今日の一語り

しがない勤め人、大津 和行(かず)、のキーボードから紡ぎ出される日々語り

えぐるならえぐってほしい、中途半端なカタルシスなんていらない 〜ドラマ半沢直樹を見て〜

日曜劇場『半沢直樹』|TBSテレビの最終回を見た。

 まぁ、「やられたらやりかえす、○○倍返しだ」という台詞に表れている端的な勧善懲悪的なカタルシスで国民的支持を得て、大ブームになっているドラマで、まぁ、妻と一緒に楽しく拝見していた。
 というのも、最後には善たる主人公が勝つといううそっぽいけれどもスカッとするカタルシスが得られたからである。
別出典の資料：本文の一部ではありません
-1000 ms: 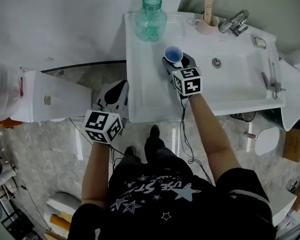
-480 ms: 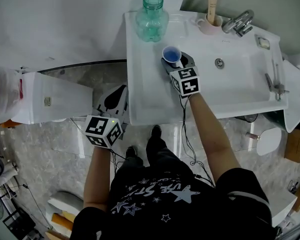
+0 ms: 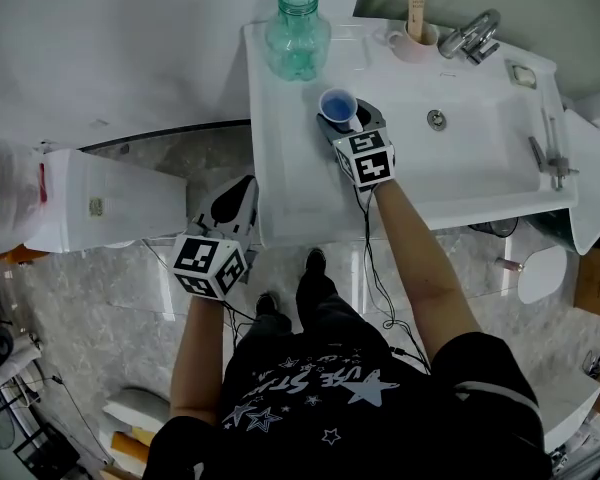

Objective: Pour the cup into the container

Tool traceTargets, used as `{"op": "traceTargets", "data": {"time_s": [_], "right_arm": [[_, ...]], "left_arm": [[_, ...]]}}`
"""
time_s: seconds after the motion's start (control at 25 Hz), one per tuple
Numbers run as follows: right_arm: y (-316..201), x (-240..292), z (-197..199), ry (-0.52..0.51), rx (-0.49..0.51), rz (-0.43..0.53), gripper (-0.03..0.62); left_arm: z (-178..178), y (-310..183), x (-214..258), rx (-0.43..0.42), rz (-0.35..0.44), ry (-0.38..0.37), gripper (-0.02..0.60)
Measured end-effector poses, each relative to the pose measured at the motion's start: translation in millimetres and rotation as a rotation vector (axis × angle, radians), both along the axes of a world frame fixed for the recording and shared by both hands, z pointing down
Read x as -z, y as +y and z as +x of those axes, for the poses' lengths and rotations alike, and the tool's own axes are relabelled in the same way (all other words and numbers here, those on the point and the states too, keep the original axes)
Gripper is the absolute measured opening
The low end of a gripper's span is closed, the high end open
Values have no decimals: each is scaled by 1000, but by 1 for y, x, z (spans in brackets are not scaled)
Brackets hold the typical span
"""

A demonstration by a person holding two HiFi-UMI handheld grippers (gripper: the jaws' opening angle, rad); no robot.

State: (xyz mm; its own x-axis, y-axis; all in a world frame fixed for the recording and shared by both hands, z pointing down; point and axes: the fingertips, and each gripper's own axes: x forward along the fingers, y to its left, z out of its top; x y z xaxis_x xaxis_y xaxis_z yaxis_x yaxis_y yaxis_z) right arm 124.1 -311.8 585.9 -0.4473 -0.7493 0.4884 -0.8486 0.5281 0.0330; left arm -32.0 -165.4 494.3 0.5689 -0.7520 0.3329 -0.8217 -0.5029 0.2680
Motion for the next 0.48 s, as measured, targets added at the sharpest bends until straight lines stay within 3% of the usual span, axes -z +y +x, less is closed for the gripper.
{"op": "traceTargets", "data": {"time_s": [0.04, 0.16, 0.36, 0.48], "right_arm": [[0, 0, 1, 7, -4, 3, 289], [6, 2, 4, 7, -16, 11, 380], [32, 9, 17, 6, -61, -1, 377], [53, 19, 26, 2, -105, 2, 311]], "left_arm": [[1, 1, 0, -5, 0, 1, 12], [1, 5, 2, -18, 5, 10, 12], [2, 12, 9, -45, 26, 29, 12], [2, 19, 14, -63, 38, 49, 12]]}}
 不況が遷延し、いいことがない世の中、特に損した感が強い中年以下の若い層には、既得権力に立ち向かう主人公の姿に多いにカタルシスが得られることがこのドラマの人気だと確信しているが、見事にそれを裏切る・・・つまり、悪が勝つという結末に、非常にがっくり来た次第。

 こんな報われない世の中・・・うそでもいいから、善が勝ってほしいと皆思っていたろうし、ドラマなんだからうそを見させてくれたっていいじゃないか。
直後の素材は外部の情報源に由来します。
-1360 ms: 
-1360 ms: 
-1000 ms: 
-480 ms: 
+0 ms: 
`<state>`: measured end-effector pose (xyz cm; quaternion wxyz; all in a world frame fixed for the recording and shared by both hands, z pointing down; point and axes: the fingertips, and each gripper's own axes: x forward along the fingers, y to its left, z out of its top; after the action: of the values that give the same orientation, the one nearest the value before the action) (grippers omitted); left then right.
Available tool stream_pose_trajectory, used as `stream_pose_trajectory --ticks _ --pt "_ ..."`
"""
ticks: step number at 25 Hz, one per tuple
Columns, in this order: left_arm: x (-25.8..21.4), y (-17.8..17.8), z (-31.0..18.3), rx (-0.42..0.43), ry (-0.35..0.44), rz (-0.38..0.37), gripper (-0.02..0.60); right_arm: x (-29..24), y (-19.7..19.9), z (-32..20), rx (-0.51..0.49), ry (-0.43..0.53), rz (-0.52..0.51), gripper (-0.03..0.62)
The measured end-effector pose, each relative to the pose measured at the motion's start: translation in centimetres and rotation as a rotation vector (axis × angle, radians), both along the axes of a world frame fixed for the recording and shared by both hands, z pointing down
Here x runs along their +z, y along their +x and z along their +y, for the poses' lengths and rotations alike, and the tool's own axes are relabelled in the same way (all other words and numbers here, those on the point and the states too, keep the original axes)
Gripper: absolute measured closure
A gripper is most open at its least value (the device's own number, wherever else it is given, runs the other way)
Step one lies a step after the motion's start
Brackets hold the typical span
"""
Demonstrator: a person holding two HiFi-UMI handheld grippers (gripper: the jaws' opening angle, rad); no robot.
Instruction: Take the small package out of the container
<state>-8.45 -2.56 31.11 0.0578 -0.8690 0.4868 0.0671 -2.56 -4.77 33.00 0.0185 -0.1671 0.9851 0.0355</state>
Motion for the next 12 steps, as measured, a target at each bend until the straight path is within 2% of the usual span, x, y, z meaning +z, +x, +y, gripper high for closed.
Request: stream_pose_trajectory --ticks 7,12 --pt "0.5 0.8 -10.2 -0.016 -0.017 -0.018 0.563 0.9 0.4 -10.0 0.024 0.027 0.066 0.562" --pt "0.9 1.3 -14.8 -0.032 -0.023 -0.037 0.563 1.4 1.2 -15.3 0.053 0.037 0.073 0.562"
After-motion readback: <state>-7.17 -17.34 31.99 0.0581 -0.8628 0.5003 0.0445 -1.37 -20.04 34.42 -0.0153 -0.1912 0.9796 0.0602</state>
 例えば、伝統的な人気ドラマ、水戸黄門だって、印籠が出たら悪はひれ伏したではないか。うそっぽいけど、それであれだけの長寿番組になったのだから。

 このドラマは、いけしゃぁしゃぁと最後でどんでん返しのつもりか、悪が勝つ結末にした。原作は読んでいないから知らないが・・・ドラマ上ではそうだ。

 これはいけない。悪が勝つ現実をえぐるなら本当にえぐってほしい。
 
 見た後の感覚はとても悪いが、名作だと思う黒澤明の映画 悪い奴ほどよく眠る - Wikipedia のように。

 このドラマ 半沢直樹はどうも中途半端でいかん。それが率直な感想。